GIVEN MATERIAL section start
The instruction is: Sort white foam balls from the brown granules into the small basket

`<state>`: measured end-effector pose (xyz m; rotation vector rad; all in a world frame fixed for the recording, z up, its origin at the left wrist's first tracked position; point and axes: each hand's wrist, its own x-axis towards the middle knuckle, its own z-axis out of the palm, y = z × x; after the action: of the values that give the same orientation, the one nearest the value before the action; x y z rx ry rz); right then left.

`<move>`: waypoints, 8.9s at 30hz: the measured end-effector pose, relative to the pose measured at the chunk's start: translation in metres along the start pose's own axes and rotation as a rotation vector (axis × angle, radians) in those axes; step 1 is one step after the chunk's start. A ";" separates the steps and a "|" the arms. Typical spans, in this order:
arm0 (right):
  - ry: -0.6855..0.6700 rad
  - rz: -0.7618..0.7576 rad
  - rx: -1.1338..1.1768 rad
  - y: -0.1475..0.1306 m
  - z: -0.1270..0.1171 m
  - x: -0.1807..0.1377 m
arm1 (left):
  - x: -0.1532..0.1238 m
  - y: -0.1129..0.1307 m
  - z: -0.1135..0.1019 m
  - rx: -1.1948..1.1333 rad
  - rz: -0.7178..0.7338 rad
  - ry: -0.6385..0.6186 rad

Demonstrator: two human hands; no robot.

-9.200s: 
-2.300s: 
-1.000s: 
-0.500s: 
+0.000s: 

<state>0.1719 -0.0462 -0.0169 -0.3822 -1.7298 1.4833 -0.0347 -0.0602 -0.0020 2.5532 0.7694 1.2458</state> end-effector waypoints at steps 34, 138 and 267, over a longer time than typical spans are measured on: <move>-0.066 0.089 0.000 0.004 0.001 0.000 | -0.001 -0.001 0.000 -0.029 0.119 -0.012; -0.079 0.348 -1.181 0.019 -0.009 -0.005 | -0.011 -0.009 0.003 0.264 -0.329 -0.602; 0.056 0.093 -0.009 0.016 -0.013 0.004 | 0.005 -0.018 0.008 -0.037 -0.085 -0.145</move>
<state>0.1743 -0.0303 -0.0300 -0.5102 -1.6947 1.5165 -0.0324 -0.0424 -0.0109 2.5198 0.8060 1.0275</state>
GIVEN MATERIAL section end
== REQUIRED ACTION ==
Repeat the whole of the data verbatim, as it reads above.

== ANSWER TO THIS PROBLEM ==
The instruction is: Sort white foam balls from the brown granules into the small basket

`<state>`: measured end-effector pose (xyz m; rotation vector rad; all in a world frame fixed for the recording, z up, its origin at the left wrist's first tracked position; point and axes: each hand's wrist, its own x-axis towards the middle knuckle, its own z-axis out of the palm, y = z × x; after the action: of the values that give the same orientation, the one nearest the value before the action; x y z rx ry rz); right then left.

`<move>`: waypoints, 8.9s at 30hz: the measured end-effector pose, relative to the pose measured at the chunk's start: translation in metres along the start pose's own axes and rotation as a rotation vector (axis × angle, radians) in those axes; step 1 is one step after the chunk's start. A ";" separates the steps and a "|" the arms. Typical spans, in this order:
arm0 (right):
  - ry: -0.6855..0.6700 rad
  - rz: -0.7618..0.7576 rad
  - rx: -1.1338..1.1768 rad
  - y: -0.1475..0.1306 m
  - z: -0.1270..0.1171 m
  - x: -0.1807..0.1377 m
arm1 (left):
  - x: -0.1532..0.1238 m
  - y: -0.1129..0.1307 m
  - z: -0.1135..0.1019 m
  - rx: -1.1948..1.1333 rad
  - rz: -0.7178..0.7338 rad
  - ry: -0.6385..0.6186 rad

Demonstrator: two human hands; no robot.

-9.200s: 
-2.300s: 
-1.000s: 
-0.500s: 
+0.000s: 

<state>0.1719 -0.0462 -0.0169 -0.3822 -1.7298 1.4833 -0.0347 -0.0602 -0.0020 2.5532 0.7694 1.2458</state> end-effector waypoints at steps 34, 138 and 267, over a longer time than typical spans are measured on: <move>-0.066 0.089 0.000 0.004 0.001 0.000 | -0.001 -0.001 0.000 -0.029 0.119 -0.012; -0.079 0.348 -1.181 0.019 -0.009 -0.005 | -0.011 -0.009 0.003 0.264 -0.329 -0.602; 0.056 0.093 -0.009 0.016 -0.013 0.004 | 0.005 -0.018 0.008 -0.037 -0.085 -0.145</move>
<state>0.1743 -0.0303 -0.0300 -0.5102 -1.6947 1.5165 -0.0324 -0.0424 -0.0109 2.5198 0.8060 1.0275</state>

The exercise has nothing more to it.